The discovery of this phenomenon will allow us to “see” things in the universe we couldn’t see before, either because they were hidden or invisible. The waves can be tracked to provide an accurate example of these other space elements that aren’t visually detectable.
What does this mean? The discovery of gravitational waves will usher in a new era of astrophysics.
Physicist Brian Greene explained it best during an interview with Mashable: “We can observe the universe in this new way, not using light, but using gravity.”
How Did Scientists Discover Gravitational Waves?
The ripples observed by scientists were created during the collision of two massive black holes. In comparison, they were about thirty times larger than the sun. These ripples were a major component of Einstein’s general theory of relativity, predicted back in 1915.

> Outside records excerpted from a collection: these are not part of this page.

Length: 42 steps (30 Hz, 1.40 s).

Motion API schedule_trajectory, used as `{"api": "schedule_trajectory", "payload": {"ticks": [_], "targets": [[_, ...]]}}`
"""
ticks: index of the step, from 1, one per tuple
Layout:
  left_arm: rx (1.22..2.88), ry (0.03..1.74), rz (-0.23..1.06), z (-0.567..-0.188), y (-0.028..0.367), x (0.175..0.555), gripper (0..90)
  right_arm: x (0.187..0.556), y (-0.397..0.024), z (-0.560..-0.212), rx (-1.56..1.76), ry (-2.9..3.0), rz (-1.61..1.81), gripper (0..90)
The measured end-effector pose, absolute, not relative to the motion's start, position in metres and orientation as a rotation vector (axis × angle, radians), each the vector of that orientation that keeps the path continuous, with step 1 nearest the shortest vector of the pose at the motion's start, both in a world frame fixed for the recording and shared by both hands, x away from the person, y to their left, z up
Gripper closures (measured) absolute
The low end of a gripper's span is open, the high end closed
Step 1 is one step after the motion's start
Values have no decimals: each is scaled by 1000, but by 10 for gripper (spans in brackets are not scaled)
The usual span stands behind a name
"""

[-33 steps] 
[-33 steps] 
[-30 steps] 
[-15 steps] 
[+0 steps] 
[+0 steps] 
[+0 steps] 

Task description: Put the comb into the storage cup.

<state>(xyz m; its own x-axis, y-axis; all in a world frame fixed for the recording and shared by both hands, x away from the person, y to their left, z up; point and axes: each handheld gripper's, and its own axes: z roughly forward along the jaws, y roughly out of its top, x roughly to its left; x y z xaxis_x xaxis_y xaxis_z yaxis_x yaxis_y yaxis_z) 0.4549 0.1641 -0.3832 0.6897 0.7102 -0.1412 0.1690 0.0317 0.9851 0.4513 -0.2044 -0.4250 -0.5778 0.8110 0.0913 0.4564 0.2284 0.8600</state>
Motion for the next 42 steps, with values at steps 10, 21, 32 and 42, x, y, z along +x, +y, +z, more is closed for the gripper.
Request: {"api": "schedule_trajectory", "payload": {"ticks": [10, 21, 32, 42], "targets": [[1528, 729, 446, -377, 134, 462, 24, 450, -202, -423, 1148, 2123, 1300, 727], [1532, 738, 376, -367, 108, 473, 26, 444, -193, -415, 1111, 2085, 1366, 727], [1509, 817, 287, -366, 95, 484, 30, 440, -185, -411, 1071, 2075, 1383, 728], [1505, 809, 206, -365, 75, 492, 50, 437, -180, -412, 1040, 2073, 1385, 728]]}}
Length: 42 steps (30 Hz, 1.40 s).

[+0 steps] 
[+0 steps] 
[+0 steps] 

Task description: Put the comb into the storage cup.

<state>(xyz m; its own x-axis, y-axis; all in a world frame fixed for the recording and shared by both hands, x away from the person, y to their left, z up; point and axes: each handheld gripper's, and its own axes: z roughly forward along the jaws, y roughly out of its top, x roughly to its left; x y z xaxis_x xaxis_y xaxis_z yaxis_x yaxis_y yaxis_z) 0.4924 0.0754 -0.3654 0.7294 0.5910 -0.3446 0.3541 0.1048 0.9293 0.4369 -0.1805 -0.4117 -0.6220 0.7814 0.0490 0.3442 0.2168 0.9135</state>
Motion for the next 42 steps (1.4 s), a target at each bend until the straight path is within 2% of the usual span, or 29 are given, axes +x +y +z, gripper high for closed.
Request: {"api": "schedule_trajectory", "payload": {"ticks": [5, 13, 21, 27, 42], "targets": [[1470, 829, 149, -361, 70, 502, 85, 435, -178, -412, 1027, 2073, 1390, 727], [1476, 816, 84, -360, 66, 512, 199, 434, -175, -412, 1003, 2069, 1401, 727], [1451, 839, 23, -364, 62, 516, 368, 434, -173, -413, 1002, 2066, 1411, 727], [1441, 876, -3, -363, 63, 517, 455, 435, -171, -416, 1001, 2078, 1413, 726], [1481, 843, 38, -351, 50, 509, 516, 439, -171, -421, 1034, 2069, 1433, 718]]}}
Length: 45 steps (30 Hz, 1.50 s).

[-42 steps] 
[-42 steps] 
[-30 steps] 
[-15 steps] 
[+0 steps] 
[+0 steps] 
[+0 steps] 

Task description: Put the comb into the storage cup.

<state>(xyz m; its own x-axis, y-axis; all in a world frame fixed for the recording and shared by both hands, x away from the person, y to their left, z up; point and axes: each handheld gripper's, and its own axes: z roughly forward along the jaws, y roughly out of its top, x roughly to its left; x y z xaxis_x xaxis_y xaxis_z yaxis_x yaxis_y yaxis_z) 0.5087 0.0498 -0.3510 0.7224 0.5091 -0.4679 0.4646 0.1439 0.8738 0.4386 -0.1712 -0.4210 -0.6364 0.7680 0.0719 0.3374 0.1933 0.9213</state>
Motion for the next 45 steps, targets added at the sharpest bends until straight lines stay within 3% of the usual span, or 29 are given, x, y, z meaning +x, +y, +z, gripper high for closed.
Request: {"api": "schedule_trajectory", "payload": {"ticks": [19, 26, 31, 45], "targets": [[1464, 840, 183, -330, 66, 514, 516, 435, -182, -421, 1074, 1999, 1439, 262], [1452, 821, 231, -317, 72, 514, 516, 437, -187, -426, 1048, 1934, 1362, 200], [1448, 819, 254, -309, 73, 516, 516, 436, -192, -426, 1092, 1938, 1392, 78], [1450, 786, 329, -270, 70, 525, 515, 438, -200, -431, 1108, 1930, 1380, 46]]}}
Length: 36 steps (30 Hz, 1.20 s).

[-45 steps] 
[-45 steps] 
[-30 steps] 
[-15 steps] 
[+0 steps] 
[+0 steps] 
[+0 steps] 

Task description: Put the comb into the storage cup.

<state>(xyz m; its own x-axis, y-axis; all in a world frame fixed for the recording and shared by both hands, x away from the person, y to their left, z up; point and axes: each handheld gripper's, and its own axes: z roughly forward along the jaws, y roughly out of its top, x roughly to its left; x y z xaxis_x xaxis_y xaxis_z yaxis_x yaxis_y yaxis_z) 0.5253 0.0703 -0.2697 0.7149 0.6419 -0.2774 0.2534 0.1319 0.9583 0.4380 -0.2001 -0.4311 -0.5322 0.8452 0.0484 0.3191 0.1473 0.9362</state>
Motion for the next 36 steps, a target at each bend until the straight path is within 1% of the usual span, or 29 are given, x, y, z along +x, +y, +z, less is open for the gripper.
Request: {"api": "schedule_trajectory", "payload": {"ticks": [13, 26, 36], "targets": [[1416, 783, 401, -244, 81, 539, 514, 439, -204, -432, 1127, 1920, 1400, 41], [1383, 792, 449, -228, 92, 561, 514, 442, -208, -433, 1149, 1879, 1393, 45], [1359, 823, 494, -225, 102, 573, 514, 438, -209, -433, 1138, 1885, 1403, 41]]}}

When these two forces collided, they generated fifty times more energy than that of all the stars in the observable universe. We’re talking ridiculous amounts of energy here, so much that it’s difficult to fathom.
Scientists observed the event using special equipment located in Washington and Louisiana. The Laser Interferometer Gravitational-Wave Observatory (LIGO) instruments allowed them to witness the black holes merging.
Because everything visible in the observable universe is technically from the past — light takes a long time to travel to us — the black hole collision is said to have happened nearly 1.3 billion years ago. So it’s safe to say our discovery of gravitational waves has been billions of years in the making.
It’s funny because black holes are said to hold the key to understanding the history of our universe.
“Black holes are kind of like the dinosaur bones of the universe, so in some sense, we can do something like stellar archaeology and look at the history of the universe through the products of these large stars,” says Matthew Evans, a scientist at LIGO.
What Does This Mean for Space Exploration?
Before the finding, scientists were only able to rely on infrared, visible light and ultraviolet to observe the universe as seen through optical and radio telescopes. Now, they can actually use gravity to detect a lot of invisible elements. Basically, gravitational waves allow them to look at the outline of something in space. More importantly, they can observe and record how these waves alter space and time.
Experienced astrophysicist Katie Mack says,
“Everything that happens in the universe — a bit of light traveling from one place to another, or mass moving around — that’s happening in space-time, and it’s affecting space-time and it’s being affected by space-time.”
Hopefully now you can see why this discovery is so important. Scientists will be able to study not just the invisible space objects themselves, many of which have already been theorized by physicists, but also their relationship to other elements of space.
New Technology to Fuel Exploration
The European Space Agency (ESA) launched a test, the LISA Pathfinder mission, to conduct research for future technology plans. Its goal is to understand how a space-based gravitational wave detection system would work.
If the test mission is successful, the plan is to send a full-scale version of LISA into space, which will be used to measure and detect waves. As you’d expect, the space version will carry a similar name: eLISA.
If scientists equip the eLISA with internal air compressors, it will allow them to generate vibrationless movement of satellite components, which ultimately have little to no affect on their findings. In other words, movement of the satellite won’t skew their perceptions and negatively impact their observations.
Boeing Satellite Systems used technology like this in their satellites, and it works flawlessly. Let’s hope the engineers from the European Space Agency follow suit.
Either way, the end result is we will soon know more about the universe we live in. Perhaps the most exciting part of this news is we will have a greater understanding of the things we can’t “see” with our own eyes.